Your task – Take each line of the material that includes "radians" and copy it.

Data segment –
● ● ● ● ● ● ●
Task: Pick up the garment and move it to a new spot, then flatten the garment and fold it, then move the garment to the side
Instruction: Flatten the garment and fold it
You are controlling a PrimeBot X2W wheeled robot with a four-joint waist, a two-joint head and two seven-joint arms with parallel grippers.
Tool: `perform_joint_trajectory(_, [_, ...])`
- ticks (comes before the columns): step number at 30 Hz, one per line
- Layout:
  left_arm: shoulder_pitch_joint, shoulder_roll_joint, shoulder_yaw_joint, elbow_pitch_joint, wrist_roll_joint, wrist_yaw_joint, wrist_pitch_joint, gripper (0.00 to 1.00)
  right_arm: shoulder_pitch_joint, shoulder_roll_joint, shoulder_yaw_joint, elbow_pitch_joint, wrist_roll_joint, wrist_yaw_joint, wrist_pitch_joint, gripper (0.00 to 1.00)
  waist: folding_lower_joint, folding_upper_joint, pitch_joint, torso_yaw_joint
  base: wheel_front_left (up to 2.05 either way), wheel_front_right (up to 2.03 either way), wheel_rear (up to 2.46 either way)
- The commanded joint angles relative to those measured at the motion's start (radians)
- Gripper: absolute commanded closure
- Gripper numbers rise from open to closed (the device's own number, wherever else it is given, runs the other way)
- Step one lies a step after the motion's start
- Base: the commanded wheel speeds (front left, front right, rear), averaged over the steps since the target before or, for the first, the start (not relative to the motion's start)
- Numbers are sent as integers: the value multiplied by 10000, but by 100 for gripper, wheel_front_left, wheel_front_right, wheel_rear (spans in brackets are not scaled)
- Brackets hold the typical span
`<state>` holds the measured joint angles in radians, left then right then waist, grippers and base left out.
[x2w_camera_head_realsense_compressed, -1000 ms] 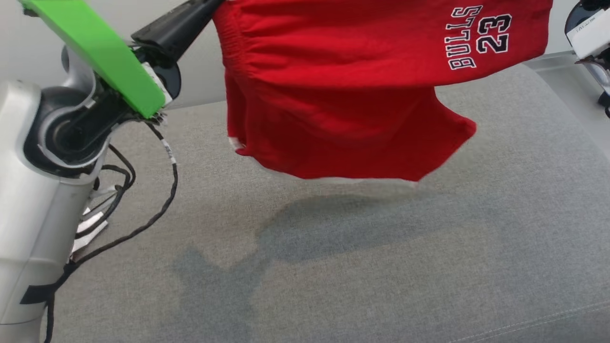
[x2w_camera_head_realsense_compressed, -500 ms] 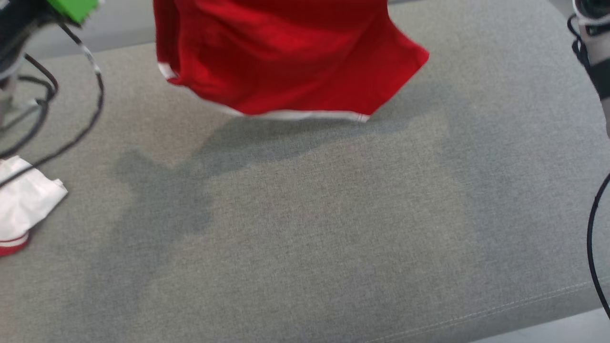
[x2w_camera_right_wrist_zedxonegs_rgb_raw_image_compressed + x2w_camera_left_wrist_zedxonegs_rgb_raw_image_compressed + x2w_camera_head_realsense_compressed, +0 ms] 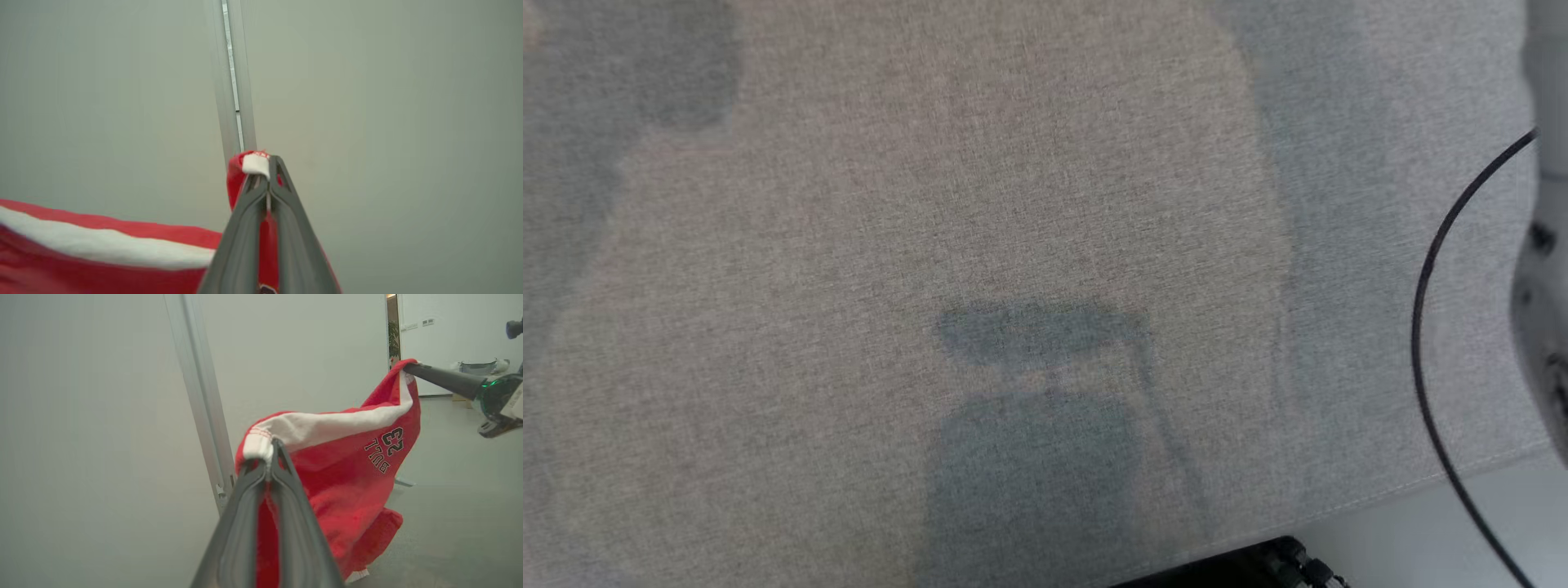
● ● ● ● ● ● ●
Solution for this problem –
- The commanded joint angles relative to those measured at the motion's start (radians)
`<state>` holds the measured joint angles in radians, left then right then waist, grippers and base left out.

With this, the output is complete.